If anything in the data looks odd, keep it anyway and write the whole listing out unchanged.
(DATASET EXTRACT)
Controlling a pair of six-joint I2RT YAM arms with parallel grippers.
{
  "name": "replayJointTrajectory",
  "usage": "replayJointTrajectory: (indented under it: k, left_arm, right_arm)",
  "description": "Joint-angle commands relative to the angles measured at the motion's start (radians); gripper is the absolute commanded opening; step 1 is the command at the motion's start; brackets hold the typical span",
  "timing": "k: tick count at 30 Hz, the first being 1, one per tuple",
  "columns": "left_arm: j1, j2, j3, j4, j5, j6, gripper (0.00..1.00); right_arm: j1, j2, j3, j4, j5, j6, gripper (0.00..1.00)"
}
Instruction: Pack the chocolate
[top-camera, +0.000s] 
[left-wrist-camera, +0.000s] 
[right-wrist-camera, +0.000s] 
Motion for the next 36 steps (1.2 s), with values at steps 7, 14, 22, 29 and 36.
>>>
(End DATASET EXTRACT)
**OUTPUT OF THE EXERCISE:**
Controlling a pair of six-joint I2RT YAM arms with parallel grippers.
{
  "name": "replayJointTrajectory",
  "usage": "replayJointTrajectory: (indented under it: k, left_arm, right_arm)",
  "description": "Joint-angle commands relative to the angles measured at the motion's start (radians); gripper is the absolute commanded opening; step 1 is the command at the motion's start; brackets hold the typical span",
  "timing": "k: tick count at 30 Hz, the first being 1, one per tuple",
  "columns": "left_arm: j1, j2, j3, j4, j5, j6, gripper (0.00..1.00); right_arm: j1, j2, j3, j4, j5, j6, gripper (0.00..1.00)"
}
Instruction: Pack the chocolate
[top-camera, +0.000s] 
[left-wrist-camera, +0.000s] 
[right-wrist-camera, +0.000s] 
Motion for the next 36 steps (1.2 s), with values at steps 7, 14, 22, 29 and 36.
>>>

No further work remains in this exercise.